Thanks to my fellow TKZ blog mate, Larry Brooks, who provided me with his ebook ‘Stuck in the Middle: Mid-Draft Saves for your Story‘, I thought we should revisit the saggy middle and look specifically at some great questions to ask before addressing the dreaded mid-draft slump.

Larry outlines some key issues that I think all authors should consider when they are mid-way through their draft novel. He poses these as a series of questions that highlight some of the critical issues that can plague a book and which can lead to a slump in the middle. I encourage TKZers to check out the ebook which goes into greater depth that my blog summary, but in the meantime, here are some of the key questions Larry raises (hopefully I’m not misquoting Larry here with my summary version!)
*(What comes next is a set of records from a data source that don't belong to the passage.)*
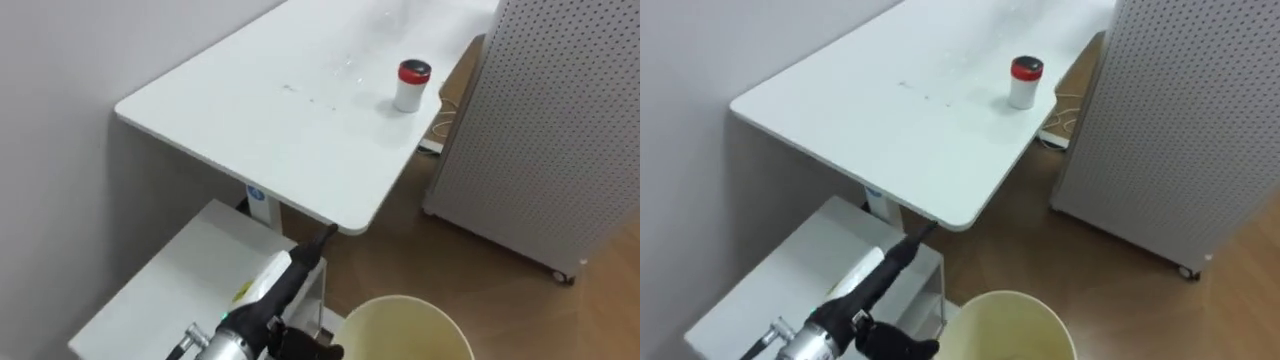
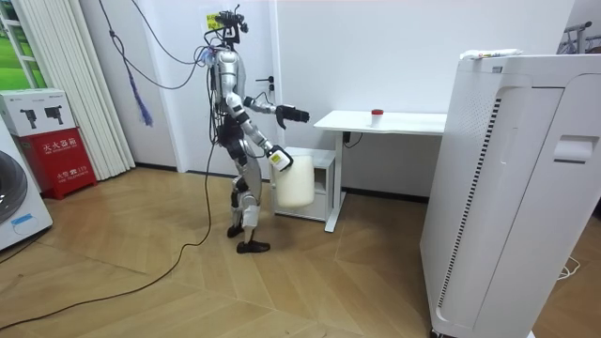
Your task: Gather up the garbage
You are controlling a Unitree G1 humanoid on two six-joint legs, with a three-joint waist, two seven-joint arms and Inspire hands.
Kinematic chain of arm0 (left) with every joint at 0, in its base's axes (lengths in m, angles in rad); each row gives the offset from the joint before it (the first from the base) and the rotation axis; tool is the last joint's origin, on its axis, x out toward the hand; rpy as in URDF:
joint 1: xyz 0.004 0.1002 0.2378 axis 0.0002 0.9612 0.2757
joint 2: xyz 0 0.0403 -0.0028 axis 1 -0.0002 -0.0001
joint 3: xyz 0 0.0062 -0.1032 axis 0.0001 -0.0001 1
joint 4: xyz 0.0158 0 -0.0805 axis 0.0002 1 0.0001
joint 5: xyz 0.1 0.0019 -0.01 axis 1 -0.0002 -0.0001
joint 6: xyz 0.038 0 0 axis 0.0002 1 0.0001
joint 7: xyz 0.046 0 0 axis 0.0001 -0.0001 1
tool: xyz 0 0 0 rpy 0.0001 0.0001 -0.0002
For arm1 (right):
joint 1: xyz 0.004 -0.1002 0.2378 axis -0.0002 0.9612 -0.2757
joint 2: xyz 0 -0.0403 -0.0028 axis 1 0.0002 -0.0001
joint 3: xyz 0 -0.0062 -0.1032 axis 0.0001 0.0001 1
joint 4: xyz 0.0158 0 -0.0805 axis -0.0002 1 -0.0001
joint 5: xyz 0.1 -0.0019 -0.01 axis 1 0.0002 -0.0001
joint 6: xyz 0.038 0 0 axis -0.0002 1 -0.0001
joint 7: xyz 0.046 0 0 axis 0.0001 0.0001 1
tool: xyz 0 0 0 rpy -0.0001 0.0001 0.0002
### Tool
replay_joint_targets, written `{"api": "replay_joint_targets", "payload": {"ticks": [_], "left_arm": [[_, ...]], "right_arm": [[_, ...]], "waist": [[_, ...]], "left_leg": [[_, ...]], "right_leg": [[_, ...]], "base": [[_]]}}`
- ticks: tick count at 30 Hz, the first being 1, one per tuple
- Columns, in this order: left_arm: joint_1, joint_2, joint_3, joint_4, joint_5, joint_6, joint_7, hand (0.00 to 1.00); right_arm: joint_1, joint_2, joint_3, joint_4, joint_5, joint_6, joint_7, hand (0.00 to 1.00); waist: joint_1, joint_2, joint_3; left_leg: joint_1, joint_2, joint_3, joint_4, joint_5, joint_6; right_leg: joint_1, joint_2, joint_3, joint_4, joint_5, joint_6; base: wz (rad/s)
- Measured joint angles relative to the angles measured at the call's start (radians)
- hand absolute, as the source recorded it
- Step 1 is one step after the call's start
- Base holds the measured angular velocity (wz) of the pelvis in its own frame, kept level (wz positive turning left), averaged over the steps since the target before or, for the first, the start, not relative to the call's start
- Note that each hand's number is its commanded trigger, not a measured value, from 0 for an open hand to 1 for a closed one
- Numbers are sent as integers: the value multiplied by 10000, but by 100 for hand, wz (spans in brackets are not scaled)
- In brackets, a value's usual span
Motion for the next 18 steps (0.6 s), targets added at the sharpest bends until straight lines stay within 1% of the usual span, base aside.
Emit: {"api": "replay_joint_targets", "payload": {"ticks": [2,4,5,6,7,8,9,10,11,12,13,14,15,16,18], "left_arm": [[237,-12,287,-411,-71,0,21,0],[641,-84,630,-828,-318,0,245,0],[721,-98,687,-892,-401,0,312,0],[815,-114,759,-1034,-506,0,453,0],[816,-137,823,-1138,-511,0,541,0],[817,-181,880,-1202,-514,0,580,0],[818,-239,988,-1323,-513,-1,678,0],[826,-236,1087,-1447,-513,-1,715,0],[884,-234,1181,-1551,-514,-1,770,0],[949,-216,1234,-1650,-514,-1,796,0],[1154,-200,1386,-1921,-503,-4,860,0],[1324,-205,1486,-2147,-494,-6,985,0],[1380,-201,1511,-2242,-486,-9,1050,0],[1524,-189,1611,-2421,-485,-18,1156,0],[1489,-192,1675,-2447,-483,-58,1272,0]], "right_arm": [[277,1,-248,-329,0,-21,17,100],[537,12,-272,-657,47,-99,33,100],[536,29,-272,-657,46,-104,40,100],[536,44,-272,-656,44,-131,131,100],[535,48,-262,-655,-20,-159,258,100],[537,59,-260,-661,-84,-187,293,100],[541,92,-261,-661,-285,-192,369,100],[552,110,-259,-659,-407,-189,458,100],[550,105,-257,-662,-444,-189,494,100],[552,105,-254,-663,-445,-189,512,100],[555,96,-237,-662,-513,-189,534,100],[554,56,-220,-662,-573,-189,528,100],[559,29,-191,-661,-575,-189,527,100],[568,32,-110,-661,-568,-189,528,100],[685,57,-70,-662,-589,-190,538,100]], "waist": [[7,-7,-3],[140,-12,-3],[145,-14,-2],[147,-20,0],[150,-27,4],[160,-37,10],[198,-61,9],[371,-92,9],[520,-108,5],[592,-113,1],[736,-132,-7],[879,-125,-24],[939,-113,-26],[940,-94,-32],[850,-97,-40]], "left_leg": [[256,-4,2,-115,19,-44],[647,39,-107,-36,19,-46],[743,33,-205,-17,18,-46],[888,-10,-508,-5,16,-50],[991,-27,-684,-8,9,-63],[1041,-35,-738,-12,-5,-87],[1120,-98,-1054,-7,-57,-174],[1199,-143,-1671,-6,-65,-187],[1292,-209,-2415,-6,-69,-194],[1347,-240,-2768,-6,-73,-200],[1455,-311,-3365,-35,-80,-211],[1510,-365,-3821,-49,-80,-211],[1526,-370,-3978,-59,-81,-213],[1549,-376,-4253,-101,-87,-224],[1592,-372,-4411,-165,-113,-268]], "right_leg": [[204,57,44,-117,0,0],[446,111,50,-123,-12,-17],[512,119,52,-119,-21,-32],[623,133,108,-99,-57,-71],[651,172,194,-95,-76,-91],[646,201,234,-115,-87,-109],[642,321,428,-101,-118,-156],[628,470,692,-105,-103,-193],[623,623,980,-116,-63,-261],[622,720,1159,-119,-43,-290],[624,911,1595,-106,-15,-322],[570,1081,1972,-78,71,-368],[528,1147,2109,-78,118,-395],[508,1203,2155,-86,166,-439],[462,1316,2297,-100,185,-442]], "base": [[-15],[-39],[-44],[-38],[-37],[-41],[-55],[-85],[-83],[-91],[-94],[-96],[-84],[-45],[-27]]}}
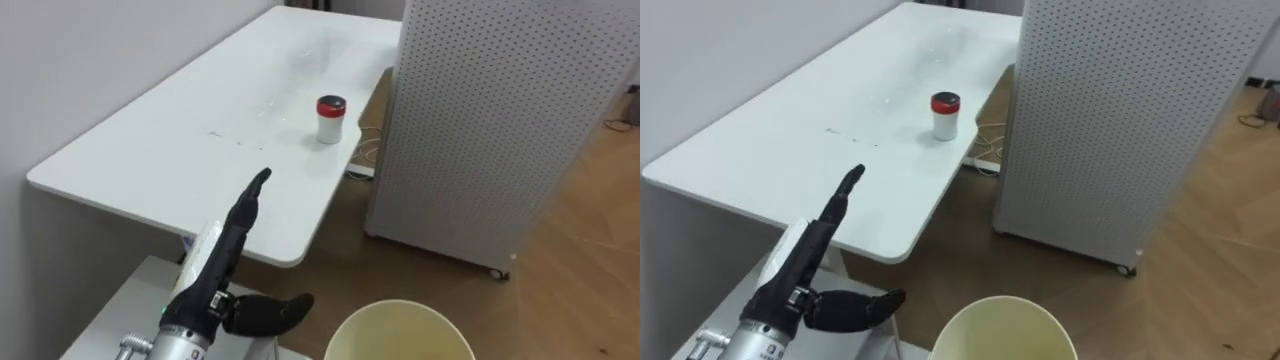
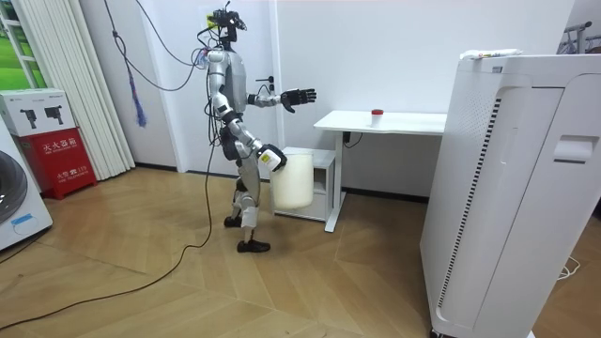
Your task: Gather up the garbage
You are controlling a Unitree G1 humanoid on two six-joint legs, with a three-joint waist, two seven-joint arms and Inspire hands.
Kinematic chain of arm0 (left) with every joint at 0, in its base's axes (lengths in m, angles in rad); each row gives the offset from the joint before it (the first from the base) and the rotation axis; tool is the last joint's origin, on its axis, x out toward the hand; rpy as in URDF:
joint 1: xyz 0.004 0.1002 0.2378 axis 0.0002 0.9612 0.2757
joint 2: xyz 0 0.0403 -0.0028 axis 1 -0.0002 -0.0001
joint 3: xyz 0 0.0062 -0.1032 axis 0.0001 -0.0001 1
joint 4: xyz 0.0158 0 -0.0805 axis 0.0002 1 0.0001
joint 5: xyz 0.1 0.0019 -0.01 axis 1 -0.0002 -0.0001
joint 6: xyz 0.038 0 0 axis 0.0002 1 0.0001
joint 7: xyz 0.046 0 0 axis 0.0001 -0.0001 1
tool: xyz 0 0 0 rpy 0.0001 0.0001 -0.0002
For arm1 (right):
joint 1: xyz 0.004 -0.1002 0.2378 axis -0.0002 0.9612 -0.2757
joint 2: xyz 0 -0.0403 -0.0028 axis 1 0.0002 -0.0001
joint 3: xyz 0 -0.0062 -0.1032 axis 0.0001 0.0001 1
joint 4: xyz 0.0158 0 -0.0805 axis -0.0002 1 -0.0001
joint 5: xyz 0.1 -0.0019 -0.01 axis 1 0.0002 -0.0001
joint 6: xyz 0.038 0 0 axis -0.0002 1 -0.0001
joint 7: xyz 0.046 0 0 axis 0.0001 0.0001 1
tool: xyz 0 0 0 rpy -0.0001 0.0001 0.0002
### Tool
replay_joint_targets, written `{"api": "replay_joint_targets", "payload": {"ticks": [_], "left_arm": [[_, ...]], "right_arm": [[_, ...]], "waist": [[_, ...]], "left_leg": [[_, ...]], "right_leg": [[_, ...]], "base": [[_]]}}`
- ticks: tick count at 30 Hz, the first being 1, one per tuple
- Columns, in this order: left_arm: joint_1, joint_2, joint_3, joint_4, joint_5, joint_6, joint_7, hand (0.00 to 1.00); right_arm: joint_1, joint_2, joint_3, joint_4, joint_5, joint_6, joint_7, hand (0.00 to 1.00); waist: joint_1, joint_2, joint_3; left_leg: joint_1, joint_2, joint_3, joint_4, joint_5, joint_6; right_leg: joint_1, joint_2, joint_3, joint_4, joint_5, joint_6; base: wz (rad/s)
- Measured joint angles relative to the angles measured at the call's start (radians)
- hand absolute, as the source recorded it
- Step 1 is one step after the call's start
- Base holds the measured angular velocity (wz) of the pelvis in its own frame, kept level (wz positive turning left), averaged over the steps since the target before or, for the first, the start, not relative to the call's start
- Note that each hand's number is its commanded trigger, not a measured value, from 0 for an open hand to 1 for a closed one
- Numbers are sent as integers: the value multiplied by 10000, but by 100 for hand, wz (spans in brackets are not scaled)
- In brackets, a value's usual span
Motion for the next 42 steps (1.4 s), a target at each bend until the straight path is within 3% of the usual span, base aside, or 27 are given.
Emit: {"api": "replay_joint_targets", "payload": {"ticks": [11,15,20,22,24,26,27,28,29,30,31,32,33,34,35,37,39,40,41,42], "left_arm": [[-29,-23,143,-46,101,-175,892,0],[-29,-24,202,-45,44,-195,1343,0],[-25,-5,206,-45,-7,-221,1734,0],[-28,-15,321,-44,36,-346,1869,0],[-23,-48,525,107,38,-481,1876,0],[-11,-42,619,508,-20,-535,1882,0],[57,-23,640,590,-18,-535,1878,0],[63,-83,608,587,1,-557,1877,0],[66,-131,604,588,2,-581,1875,0],[95,-224,599,633,-25,-716,1876,0],[122,-294,600,736,-31,-970,1876,0],[132,-315,600,897,-31,-1144,1876,0],[138,-314,600,963,-38,-1163,1876,0],[165,-311,609,1027,-111,-1166,1876,0],[217,-327,634,1028,-315,-1165,1865,0],[256,-337,699,1043,-394,-1164,1821,0],[371,-359,821,1061,-391,-1164,1762,0],[463,-369,876,1133,-384,-1164,1758,0],[485,-366,894,1176,-385,-1163,1745,0],[484,-354,912,1189,-385,-1156,1650,0]], "right_arm": [[407,163,-30,-68,-552,2,-136,100],[404,240,-13,-93,-583,2,-182,100],[409,271,-5,-86,-582,13,-77,100],[396,270,-6,-87,-599,17,127,100],[400,306,-2,-73,-608,20,347,100],[417,311,100,14,-574,18,459,100],[432,307,200,62,-589,16,508,100],[480,246,197,81,-595,15,519,100],[489,196,197,87,-595,16,506,100],[520,141,195,85,-613,18,436,100],[555,119,181,87,-622,22,344,100],[580,96,184,112,-623,22,268,100],[588,87,203,131,-612,23,215,100],[594,84,219,144,-609,23,89,100],[585,90,224,143,-610,25,5,100],[593,92,242,184,-610,29,2,100],[576,88,312,202,-628,160,17,100],[583,87,350,202,-631,258,20,100],[581,85,363,201,-629,284,22,100],[579,86,357,185,-594,328,20,100]], "waist": [[-274,42,-26],[-31,55,-31],[53,86,-19],[89,139,-11],[178,155,13],[350,133,29],[324,37,88],[372,128,141],[390,159,178],[499,204,182],[571,105,176],[660,7,184],[707,-2,175],[859,-6,158],[949,-20,137],[1069,-16,55],[1246,-7,-75],[1271,-41,-164],[1274,-75,-198],[1207,-143,-202]], "left_leg": [[403,-133,232,-489,-2,-4],[739,-217,819,-849,-2,-4],[827,-304,883,-1016,-11,-18],[837,-114,1339,-990,-250,-262],[825,101,1668,-655,-574,-354],[559,345,2002,586,-768,-391],[71,523,1892,2201,-748,-368],[-761,716,1281,4016,-479,-211],[-1173,759,897,4794,-209,-119],[-1962,528,346,5713,-83,29],[-2634,37,249,5658,-173,151],[-3208,-391,214,5164,-151,130],[-3498,-580,200,4800,-87,116],[-3869,-904,183,3624,77,38],[-4085,-1124,-38,2134,528,89],[-4167,-1243,-442,340,1094,164],[-4108,-991,-671,-360,1619,195],[-4003,-971,-660,-300,2150,204],[-3966,-989,-619,-247,2329,222],[-3887,-1064,-524,-107,2479,322]], "right_leg": [[25,-12,242,21,87,126],[-147,-9,327,194,156,186],[-372,-11,303,185,344,200],[-578,-27,-357,400,338,85],[-718,-13,-823,771,125,-144],[-683,-38,-1043,1148,-423,-336],[-671,10,-874,1444,-709,-455],[-535,264,-412,1581,-748,-515],[-462,466,-140,1592,-753,-569],[-377,684,305,1588,-751,-659],[-293,721,742,1564,-766,-689],[-142,737,1116,1468,-772,-711],[-71,752,1219,1387,-763,-731],[74,821,1411,1244,-772,-764],[171,859,1469,1163,-801,-814],[328,1006,1455,1148,-984,-910],[568,1026,1312,1219,-1310,-892],[761,857,1064,1240,-1567,-782],[849,702,860,1269,-1719,-719],[1053,369,415,1259,-1980,-564]], "base": [[-10],[-40],[-33],[-33],[-39],[-31],[-30],[-25],[-16],[-15],[-26],[-28],[-35],[-42],[-45],[-53],[-69],[-45],[-35],[-15]]}}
  1. First off, authors should take a step back and ask themselves whether the premise of the book itself is sufficiently strong to sustain a reader’s interest for an entire book – often times the premise is simply too weak dramatically, either because there isn’t enough of a dramatic arc to the book, or because the key characters don’t have enough to achieve/do for a reader to root for them.
  2. Second, an author should also check that their core story is sufficiently well defined. Is there a compelling dramatic question being asked and answered in the book? Often the middle sags simply because it doesn’t enhance or advance the overall dramatic arc of the story.
  3. Do you have sufficient plot points that keep the story moving along, providing sufficient tension to engage the reader throughout the book? Sometimes the middle drifts because the plot points to the story haven’t been spaced or placed appropriately.

As Larry points our the middle chapters of a book should continue to ‘elevate, escalate and surprise’. They should also provide a critical transition between plot points as the key characters move through the overall story arc.

Hopefully, I haven’t misquoted Larry’s key questions to much, but I encourage all writers to step back and consider these kind of issues when diagnosing what isn’t working in their own work. All too often we focus on the mechanics rather that the overarching questions of premise, core story and plot that need to be addressed to ‘fix’ the problem.